Mountain climbing is extended periods of intense adrenaline, interrupted by occasional moments of sheer terror.
Yep, I climb mountains. Who else wants to join me?
Mountaineer Ed Sklar says, “Climbing may be hard, but it’s easier than growing up.“
So right now, my playgrounds are “14 & 15ers.” Mountains with altitude over 14,000 and 15,000 ft.
Maybe, just maybe, you haven’t really lived until you are swaying and scrambling for footing on a crumbling ledge an inch wide while fighting vertigo and panic looking straight down at a thousand foot sheer drop.
Mountains named Columbia, Princeton and Whitney have provided me more than a fair share of adrenaline and sheer terror.
The biggest adrenaline rush for me, so far, was a solo summit without technical gear of 14,077 ft. Mt Columbia on her, as one guide book calls it, “very steep and unpleasant” west slope.
Ernest Hemingway wrote: “Kilimanjaro is a snow-covered mountain 19,710 feet high, and is said to be the highest mountain in Africa. Its western summit is called the Masai ‘Ngaje Ngai’, the House of God. Close to the western summit there is a dried and frozen carcas of a leopard. No one has explained what the leopard was seeking at that altitude.“
Perhaps Jack Keruoac in the Dharma Bums provides an answer to the leopard’s quest: “Pain or love or danger makes you real again….”

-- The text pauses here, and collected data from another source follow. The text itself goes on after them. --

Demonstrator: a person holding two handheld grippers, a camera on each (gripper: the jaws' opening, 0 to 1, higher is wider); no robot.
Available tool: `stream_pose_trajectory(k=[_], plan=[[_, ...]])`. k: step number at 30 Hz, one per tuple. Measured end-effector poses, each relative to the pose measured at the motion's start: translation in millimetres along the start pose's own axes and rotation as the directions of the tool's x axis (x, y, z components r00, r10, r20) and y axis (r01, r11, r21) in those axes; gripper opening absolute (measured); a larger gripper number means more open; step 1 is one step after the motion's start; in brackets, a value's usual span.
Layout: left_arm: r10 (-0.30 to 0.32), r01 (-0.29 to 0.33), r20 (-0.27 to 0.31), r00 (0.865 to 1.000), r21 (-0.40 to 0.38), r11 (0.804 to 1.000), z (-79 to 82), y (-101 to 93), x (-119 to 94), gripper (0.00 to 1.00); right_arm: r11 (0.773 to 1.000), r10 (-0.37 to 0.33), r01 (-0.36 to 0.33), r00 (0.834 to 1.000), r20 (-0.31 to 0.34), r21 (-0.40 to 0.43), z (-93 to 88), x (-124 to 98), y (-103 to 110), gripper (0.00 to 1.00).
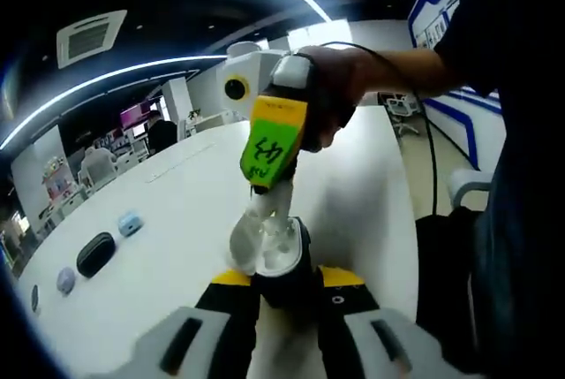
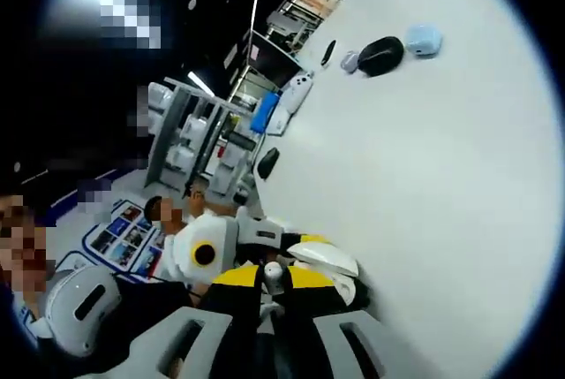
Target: Pick up the earbuds from the table and place the earbuds into the earbud case
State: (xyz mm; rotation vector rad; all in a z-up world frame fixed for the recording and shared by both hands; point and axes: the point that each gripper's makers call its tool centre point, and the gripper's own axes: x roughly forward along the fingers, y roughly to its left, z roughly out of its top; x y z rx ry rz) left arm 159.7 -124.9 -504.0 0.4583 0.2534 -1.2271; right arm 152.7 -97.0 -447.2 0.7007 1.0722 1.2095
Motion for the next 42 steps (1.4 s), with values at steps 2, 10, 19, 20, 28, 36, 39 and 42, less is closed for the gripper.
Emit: stream_pose_trajectory(k=[2,10,19,20,28,36,39,42], plan=[[0.001,-0.001,0.002,1.0,-0.002,1.0,0.0,0.0,0,0.26,1.0,-0.008,0.008,1.0,-0.014,0.004,-0.9,1,-2,0.1],[-0.002,0.002,0.004,1.0,0.001,1.0,0.1,-0.1,1,0.26,0.999,-0.025,0.027,0.998,-0.062,0.032,-4.8,1,-7,0.1],[-0.002,0.002,-0.002,1.0,0.013,1.0,0.6,-0.1,1,0.26,0.986,-0.101,0.084,0.988,-0.117,-0.141,-3.9,3,-8,0.1],[-0.002,0.002,-0.002,1.0,0.012,1.0,0.5,-0.1,1,0.26,0.976,-0.122,0.096,0.985,-0.122,-0.195,-3.5,4,-9,0.1],[-0.001,0.001,-0.001,1.0,0.002,1.0,0.1,0.3,1,0.26,0.913,-0.21,0.132,0.963,-0.168,-0.387,-5.2,9,-8,0.09],[0.0,0.0,0.005,1.0,-0.009,1.0,-0.2,1.0,1,0.26,0.879,-0.262,0.194,0.96,-0.101,-0.436,-0.6,6,-11,0.09],[0.002,-0.002,0.009,1.0,-0.012,1.0,-0.4,1.2,1,0.26,0.834,-0.28,0.216,0.959,-0.052,-0.507,-0.3,4,-9,0.08],[0.003,-0.003,0.013,1.0,-0.018,1.0,-0.7,1.3,1,0.26,0.828,-0.278,0.218,0.96,-0.04,-0.517,-6.2,2,-6,0.08]])
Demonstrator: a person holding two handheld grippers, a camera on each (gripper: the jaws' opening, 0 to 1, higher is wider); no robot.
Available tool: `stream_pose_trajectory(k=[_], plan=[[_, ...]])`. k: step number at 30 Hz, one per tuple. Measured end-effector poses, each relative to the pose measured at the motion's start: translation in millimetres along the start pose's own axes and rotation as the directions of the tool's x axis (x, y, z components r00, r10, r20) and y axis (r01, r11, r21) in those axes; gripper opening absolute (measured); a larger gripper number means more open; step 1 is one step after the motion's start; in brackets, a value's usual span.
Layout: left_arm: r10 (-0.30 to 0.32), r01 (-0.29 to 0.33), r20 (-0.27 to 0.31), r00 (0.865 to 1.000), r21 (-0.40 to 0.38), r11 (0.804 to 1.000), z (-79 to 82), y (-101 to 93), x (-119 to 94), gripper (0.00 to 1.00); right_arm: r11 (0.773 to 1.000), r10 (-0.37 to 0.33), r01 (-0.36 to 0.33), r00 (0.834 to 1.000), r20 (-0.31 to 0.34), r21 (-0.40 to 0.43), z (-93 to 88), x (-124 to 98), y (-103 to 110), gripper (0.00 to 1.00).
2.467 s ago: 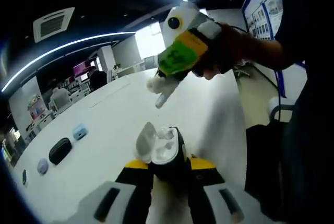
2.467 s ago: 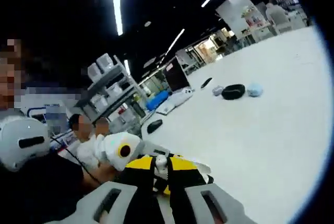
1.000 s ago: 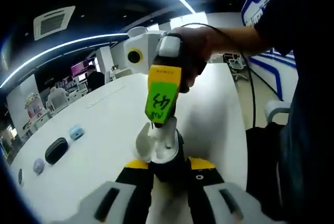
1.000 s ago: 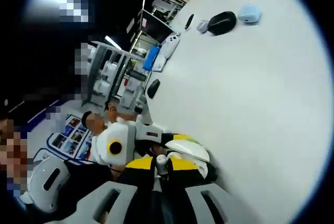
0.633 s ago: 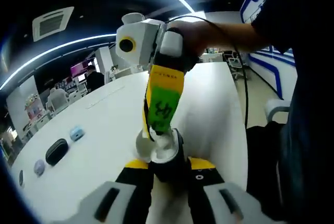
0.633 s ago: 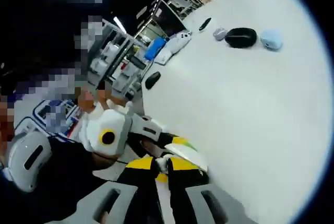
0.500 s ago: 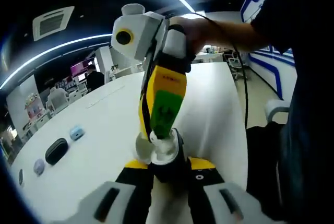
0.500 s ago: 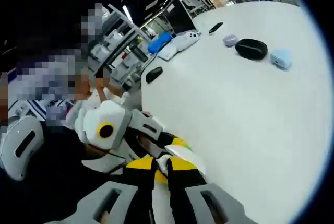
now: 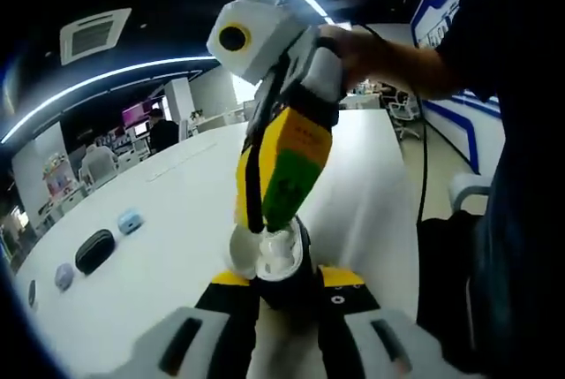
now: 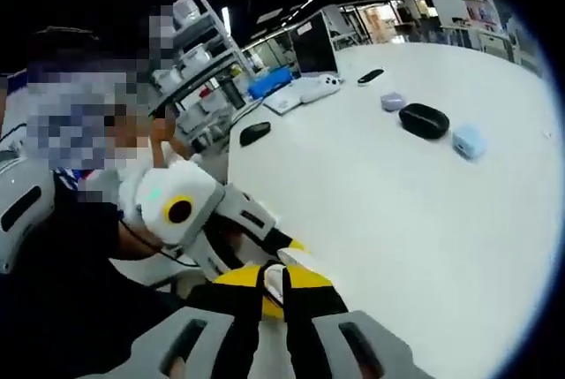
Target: Pick up the earbuds from the table and place the earbuds into the earbud case
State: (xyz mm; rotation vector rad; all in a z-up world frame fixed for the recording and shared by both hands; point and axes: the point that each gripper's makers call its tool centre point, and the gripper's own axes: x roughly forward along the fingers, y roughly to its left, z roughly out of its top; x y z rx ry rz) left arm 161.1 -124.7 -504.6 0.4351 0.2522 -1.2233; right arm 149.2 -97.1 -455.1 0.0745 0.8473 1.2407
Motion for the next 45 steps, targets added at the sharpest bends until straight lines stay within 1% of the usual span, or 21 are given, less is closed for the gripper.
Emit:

I suppose that is why I climb mountains, because I’m a child in a man’s body wanting to be real again.
Again in the words of Kerouac, “to me a mountain is a buddha. think of the patience, hundreds of thousands of years just sittin there bein perfectly perfectly silent and like praying for all living creatures in that silence and just waitin for us to stop all our frettin and foolin.”
Words pale in describing the intense feelings at the top of these mountains. You stand there, heart pounding like thunder, sweat dripping like raindrops, body shivering with ecstasy—on top of the world.
And for the briefest of moments, you feel real again.
Mountain climbing does that for me. I’m sure its something different for you.
Question: What about you? What makes you feel real?